Todos estamos concernidos en el flujo de la humanidad.Lo admitamos o no, formamos parte de una prosecución causal.Nuestro ser obedece a este elemental principio, pues somos la consecuencia remota de una suma de actos volitivos ancestrales. Las decisiones de nuestros antepasados —incluso las que ignoramos— han condicionado nuestra actual existencia. Del mismo modo, cada acto de voluntad mío afectará a mis descendientes, a unos más y a otros menos, pero, al cabo, estarán tocados irremisiblemente, siquiera sea levemente, por mis actuales determinaciones.
El lugar en que nacimos, por ejemplo. No lo pensamos, pero o bien es una ruptura ancestral con la querencia o bien es su afirmación. En cada caso es consecuencia de la decisión de alguien que nos antecedió. Nadie decide nacer donde nació. Otro tanto pasa con el nombre y los apellidos, y con los paradigmas y valores familiares, y con algunos comportamientos atávicos. Todos recibimos al venir al mundo una alforja que no está vacía.
Si largamos la mirada más allá de nuestra familia, notaremos que otro tanto pasa con la aldea, la urbanización, el pueblo, la ciudad o el país. También están inscritos en el flujo de la humanidad. Es un torrente muy antiguo que nació con el primer homo que tuvo conciencia de sí y acabará con el último individuo de la especie. Entre uno y otro nos hallamos todos, y sería ingenuo pensar que la acción criminal de un general romano del siglo I a. C., o el amoroso gesto de un emperador musulmán en Agra a mediados del s.

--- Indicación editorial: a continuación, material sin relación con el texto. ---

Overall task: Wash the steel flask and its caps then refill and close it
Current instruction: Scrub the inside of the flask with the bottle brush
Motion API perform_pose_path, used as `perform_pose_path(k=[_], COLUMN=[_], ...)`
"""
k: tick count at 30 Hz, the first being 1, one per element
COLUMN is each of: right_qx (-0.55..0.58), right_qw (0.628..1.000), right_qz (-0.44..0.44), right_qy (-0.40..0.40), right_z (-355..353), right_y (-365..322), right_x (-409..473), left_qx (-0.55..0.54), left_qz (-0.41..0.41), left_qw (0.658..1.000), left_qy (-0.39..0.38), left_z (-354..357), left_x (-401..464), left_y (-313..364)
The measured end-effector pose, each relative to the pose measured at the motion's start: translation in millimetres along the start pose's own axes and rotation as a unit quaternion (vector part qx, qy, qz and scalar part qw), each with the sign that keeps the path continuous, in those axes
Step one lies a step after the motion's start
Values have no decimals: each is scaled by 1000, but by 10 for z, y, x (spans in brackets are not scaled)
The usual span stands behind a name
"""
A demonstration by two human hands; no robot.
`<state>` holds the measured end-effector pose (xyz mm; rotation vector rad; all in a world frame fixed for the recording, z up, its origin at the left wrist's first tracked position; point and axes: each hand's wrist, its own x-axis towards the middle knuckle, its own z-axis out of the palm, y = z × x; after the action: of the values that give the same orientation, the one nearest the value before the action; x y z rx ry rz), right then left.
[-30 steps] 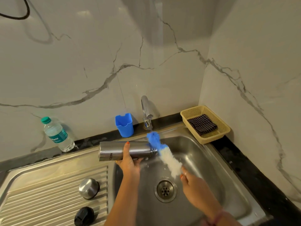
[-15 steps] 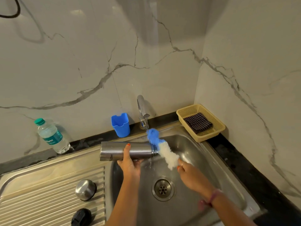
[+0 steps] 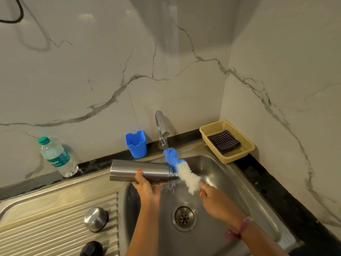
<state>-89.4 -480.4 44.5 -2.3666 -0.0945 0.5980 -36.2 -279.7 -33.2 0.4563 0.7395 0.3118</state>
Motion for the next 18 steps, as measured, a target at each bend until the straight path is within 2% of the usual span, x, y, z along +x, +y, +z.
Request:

XVII no tienen nada que ver con nosotros.
Una simple práctica contemporánea como lavarse las manos antes de comer tiene su antecedente más remoto en la cultura judaica de hace 5.000 años —justificada por el hecho de que se comía con las manos—. O la costumbre de descansar el día domingo, asumida como tal desde el 3 de marzo del año 321 cuando Constantino decretó el Dies Solis (Día del Sol), reminiscencia aún conservada en el inglés: Sunday. Ambas son ejemplos de actividades que han pasado de padres a hijos, y evidencian el flujo de humanidad.
En cuanto a las palabras, tenemos algunas que usamos hoy lo mismo que se usaban hace 2000 años en latín como candela o libra, y otras más antiguas, provenientes del celta, a saber: carro, cerveza y camino. Y ahora que hablamos de lenguaje, un ejemplo del flujo de humanidad es el sustantivo áncora. Así se denomina a la horquilla que en los relojes mecánicos se ubica entre el escape y el volante, y que es responsable del característico sonido de tictac. ¿Por qué la mencionamos? Porque áncora es una palabra latina que provino del griego, de modo que los relojeros se refieren a ella en latín antiguo… tal como si el tiempo no hubiera transcurrido.
Pero no es necesario remontarse tanto. Si miramos con atención a nuestra familia, reconoceremos usos y costumbres de los abuelos en los nietos: un modo de saludar, una manera de sentarse o de gesticular, un giro de palabras o una forma de preparar un plato. Quizás una canción cantada desde hace cien años, de la que nadie sabe ya dar cuenta, o tal vez un ritual para cierta festividad religiosa. En definitiva, notaremos una impronta, una identidad marcada nítidamente, un ADN cultural.
Todos estamos concernidos en el flujo de la humanidad. La prosecución causal ha hecho posible que hoy seamos quienes somos y que estemos donde nos encontramos. Entenderlo nos da la serenidad requerida para comprender que conformamos algo mayor. Se podría decir que, de algún modo, perder el sentido de la vida y, por tanto, la voluntad de vivir tendría que ver con una pérdida de esta conciencia de ser parte de un todo. Lo que soy se implica en el ser de los otros y allí, en dicha intersección, habita la conciencia de ser un vector existencial.
Esta conciencia nos tiene que decir que tenemos un rol fundamental en la humanidad: cada uno trasiega una manera de ser y existir de un punto a otro del flujo de humanidad, y lo hace de un modo único e irremplazable. En dicho trasvase, porta además el legado de sus ancestros y entra en contacto con otros, que serán parte del flujo. Por ello cabe preguntarse: ¿cómo afectará mi presente al futuro de quienes viajan conmigo en esta brevedad llamada vida?